Web lists-archives.com

Re: Invalid UTF-8 byte? (was: Re: utf)




On Tuesday, April 03, 2018 08:30:04 AM Greg Wooledge wrote:
> WHAT ARE YOU TRYING TO DO?

I am building (have built several iterations) of a free format database to 
work something like askSam.  It is a mashup of several applications, things 
like recol, kmail, nail, kate and the data is stored in mbox formatted files.

Each record is treated as an email.

(Earlier iterations of the mashup used nedit, some nedit macros, and a custome 
file format using a 4 byte sequence (0x80 0x81 0x82 0x83) as the record 
separator.)

I occasionally want to sort the data in order by what I call the record title, 
which is stored in quotation marks ("") after the "From" in the mbox header.
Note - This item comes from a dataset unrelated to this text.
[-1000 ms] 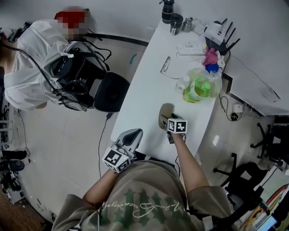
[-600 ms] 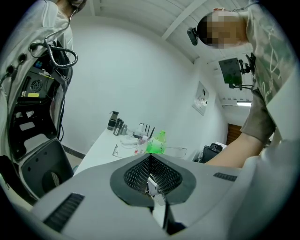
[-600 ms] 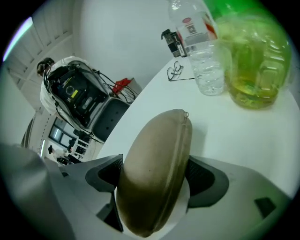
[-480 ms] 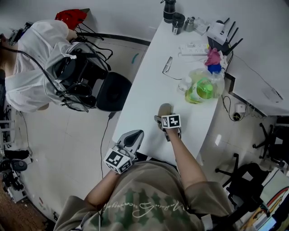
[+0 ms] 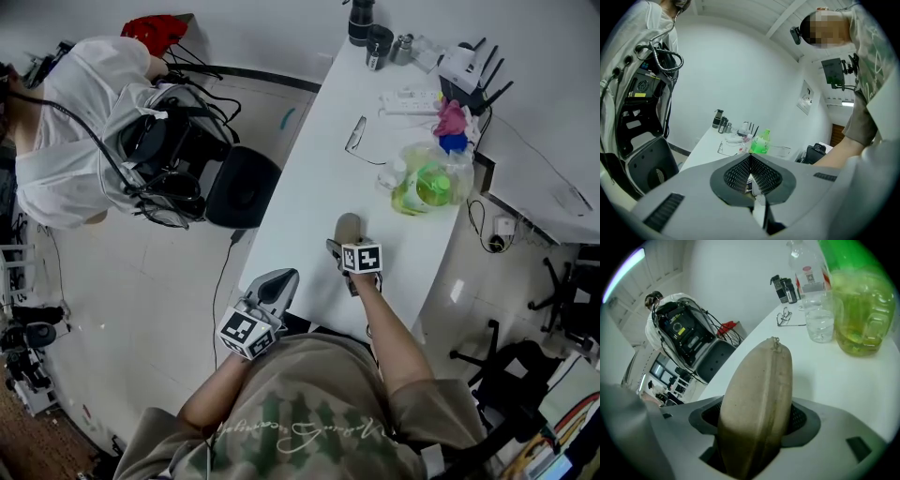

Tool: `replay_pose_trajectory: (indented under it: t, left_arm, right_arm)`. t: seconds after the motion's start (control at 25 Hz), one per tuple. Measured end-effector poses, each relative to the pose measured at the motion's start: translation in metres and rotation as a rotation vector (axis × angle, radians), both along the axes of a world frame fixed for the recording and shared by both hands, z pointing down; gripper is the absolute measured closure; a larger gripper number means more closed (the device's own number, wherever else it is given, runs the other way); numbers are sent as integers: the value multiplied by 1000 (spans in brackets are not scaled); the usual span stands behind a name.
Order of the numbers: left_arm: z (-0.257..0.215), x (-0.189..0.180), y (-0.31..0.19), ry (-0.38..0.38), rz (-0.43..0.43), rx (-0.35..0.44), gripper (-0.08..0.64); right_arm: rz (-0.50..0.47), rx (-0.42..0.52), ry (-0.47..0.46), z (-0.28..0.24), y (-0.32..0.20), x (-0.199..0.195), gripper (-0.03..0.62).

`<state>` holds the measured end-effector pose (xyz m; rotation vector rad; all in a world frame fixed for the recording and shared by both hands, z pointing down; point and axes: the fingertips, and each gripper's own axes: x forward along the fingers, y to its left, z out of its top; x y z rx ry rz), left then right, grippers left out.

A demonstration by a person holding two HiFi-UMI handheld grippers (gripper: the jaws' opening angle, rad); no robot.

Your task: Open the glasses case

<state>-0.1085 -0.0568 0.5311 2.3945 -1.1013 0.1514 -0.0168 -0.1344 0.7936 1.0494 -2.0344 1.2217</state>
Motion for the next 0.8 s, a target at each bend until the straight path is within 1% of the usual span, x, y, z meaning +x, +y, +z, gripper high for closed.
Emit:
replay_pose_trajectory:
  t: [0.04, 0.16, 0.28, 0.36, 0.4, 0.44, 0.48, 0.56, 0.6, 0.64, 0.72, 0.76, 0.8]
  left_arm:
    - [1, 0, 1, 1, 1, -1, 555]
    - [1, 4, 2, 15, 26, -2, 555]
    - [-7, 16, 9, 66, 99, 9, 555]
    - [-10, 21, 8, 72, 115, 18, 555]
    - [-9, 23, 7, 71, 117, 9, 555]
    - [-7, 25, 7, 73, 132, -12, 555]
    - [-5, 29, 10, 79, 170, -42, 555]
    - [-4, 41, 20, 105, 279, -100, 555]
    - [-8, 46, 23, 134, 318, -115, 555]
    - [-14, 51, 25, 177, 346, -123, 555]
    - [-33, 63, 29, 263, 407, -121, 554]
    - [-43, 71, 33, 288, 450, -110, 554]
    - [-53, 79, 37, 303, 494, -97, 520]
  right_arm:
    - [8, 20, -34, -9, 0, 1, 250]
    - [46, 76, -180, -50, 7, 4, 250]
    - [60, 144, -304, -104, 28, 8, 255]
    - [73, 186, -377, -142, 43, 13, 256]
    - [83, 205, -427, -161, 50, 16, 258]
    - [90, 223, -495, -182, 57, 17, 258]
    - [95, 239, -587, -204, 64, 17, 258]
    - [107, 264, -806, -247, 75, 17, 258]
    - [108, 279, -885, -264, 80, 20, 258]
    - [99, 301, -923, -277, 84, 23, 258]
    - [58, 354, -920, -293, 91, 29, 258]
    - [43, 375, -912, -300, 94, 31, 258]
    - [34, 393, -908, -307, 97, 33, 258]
I have seen some utilities that might sort the mbox files, but may require that 
I somehow move them into IMAP or some other manipulations that might be 
inconvenient.

msort was mentioned on this list within the last few months and might do the 
job for me if I can insert a temporary one byte record separator into the file 
(in addition to the mbox From line).  

Most likely this would be only a temporary addition, and I would need to do 
things like make sure that one byte will be unique in the file.  It sounds like 
there are at least a few candidates.


> 
> There was a glimpse a few messages back that looked like you were trying
> to parse information out of an mbox-format mail folder.  (I.e. a flat
> file that has a concatenated series of mbox-format mail messages in it,
> with all the silliness and problems inherent in this format, like having
> to prefix body lines with ">" if they begin with the word "From".)
> 
> "I want to write a shell script to parse an mbox folder..." is enough
> to send most people running away screaming.  What other horrors are we
> in store for next?
> 
> Of course, that might be a red herring, since you didn't actually tell
> us what your goal is, or what your inputs are, and we're having to
> guess at the moment based on tiny hints and information leaks.